### [ASSIGNMENT]
Only the lines from the one with "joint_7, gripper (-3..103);" through the last line of the data below are to be duplicated, exactly and without pictures.

### [DATA]
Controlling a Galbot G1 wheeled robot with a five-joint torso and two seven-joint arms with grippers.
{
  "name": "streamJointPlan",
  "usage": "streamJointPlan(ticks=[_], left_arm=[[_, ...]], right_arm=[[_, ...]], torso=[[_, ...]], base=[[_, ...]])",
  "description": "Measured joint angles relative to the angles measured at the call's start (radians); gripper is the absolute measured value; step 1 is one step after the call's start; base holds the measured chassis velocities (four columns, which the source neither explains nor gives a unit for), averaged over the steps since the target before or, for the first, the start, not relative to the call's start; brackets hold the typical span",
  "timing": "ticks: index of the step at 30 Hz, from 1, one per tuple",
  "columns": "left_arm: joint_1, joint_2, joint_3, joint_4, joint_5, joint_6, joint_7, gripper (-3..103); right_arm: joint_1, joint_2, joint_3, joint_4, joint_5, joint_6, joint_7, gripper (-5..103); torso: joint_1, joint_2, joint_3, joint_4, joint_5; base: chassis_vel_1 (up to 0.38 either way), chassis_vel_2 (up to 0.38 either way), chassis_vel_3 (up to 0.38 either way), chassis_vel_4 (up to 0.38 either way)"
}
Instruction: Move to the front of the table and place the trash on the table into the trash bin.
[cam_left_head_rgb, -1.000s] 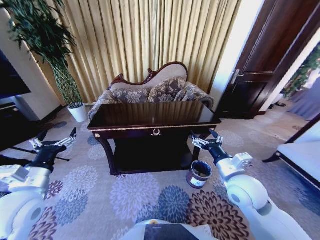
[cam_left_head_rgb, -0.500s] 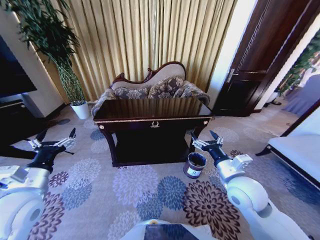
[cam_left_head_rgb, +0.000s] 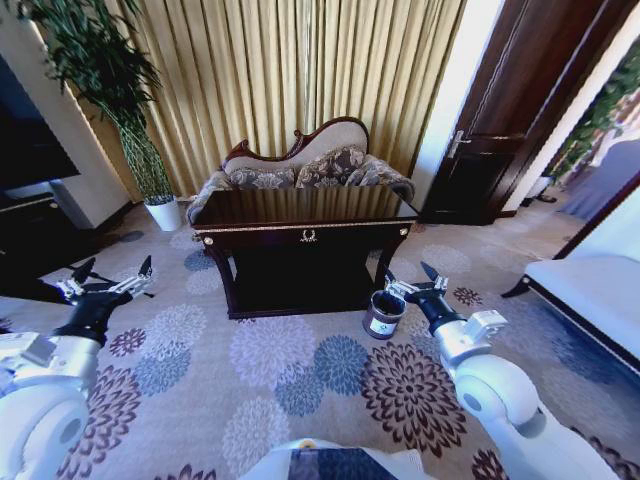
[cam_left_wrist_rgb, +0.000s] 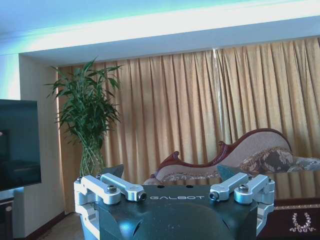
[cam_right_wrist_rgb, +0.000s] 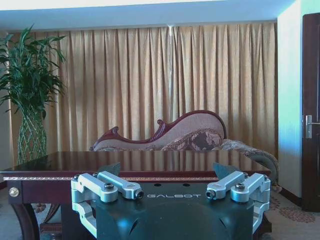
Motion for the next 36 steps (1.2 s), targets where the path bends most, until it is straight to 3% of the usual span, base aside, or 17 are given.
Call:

### [PROBLEM SOLUTION]
  "columns": "left_arm: joint_1, joint_2, joint_3, joint_4, joint_5, joint_6, joint_7, gripper (-3..103); right_arm: joint_1, joint_2, joint_3, joint_4, joint_5, joint_6, joint_7, gripper (-5..103); torso: joint_1, joint_2, joint_3, joint_4, joint_5; base: chassis_vel_1 (up to 0.38 either way), chassis_vel_2 (up to 0.38 either way), chassis_vel_3 (up to 0.38 either way), chassis_vel_4 (up to 0.38 either way)"
}
Instruction: Move to the front of the table and place the trash on the table into the trash bin.
[cam_left_head_rgb, -1.000s] 
[cam_left_head_rgb, -0.500s] 
[cam_left_head_rgb, +0.000s] 
[cam_left_wrist_rgb, +0.000s] 
[cam_right_wrist_rgb, +0.000s] 
Motion for the next 36 steps (1.2 s), targets where the path bends most, until it is straight to 3% of the usual span, base aside, or 17 are given.
Call:

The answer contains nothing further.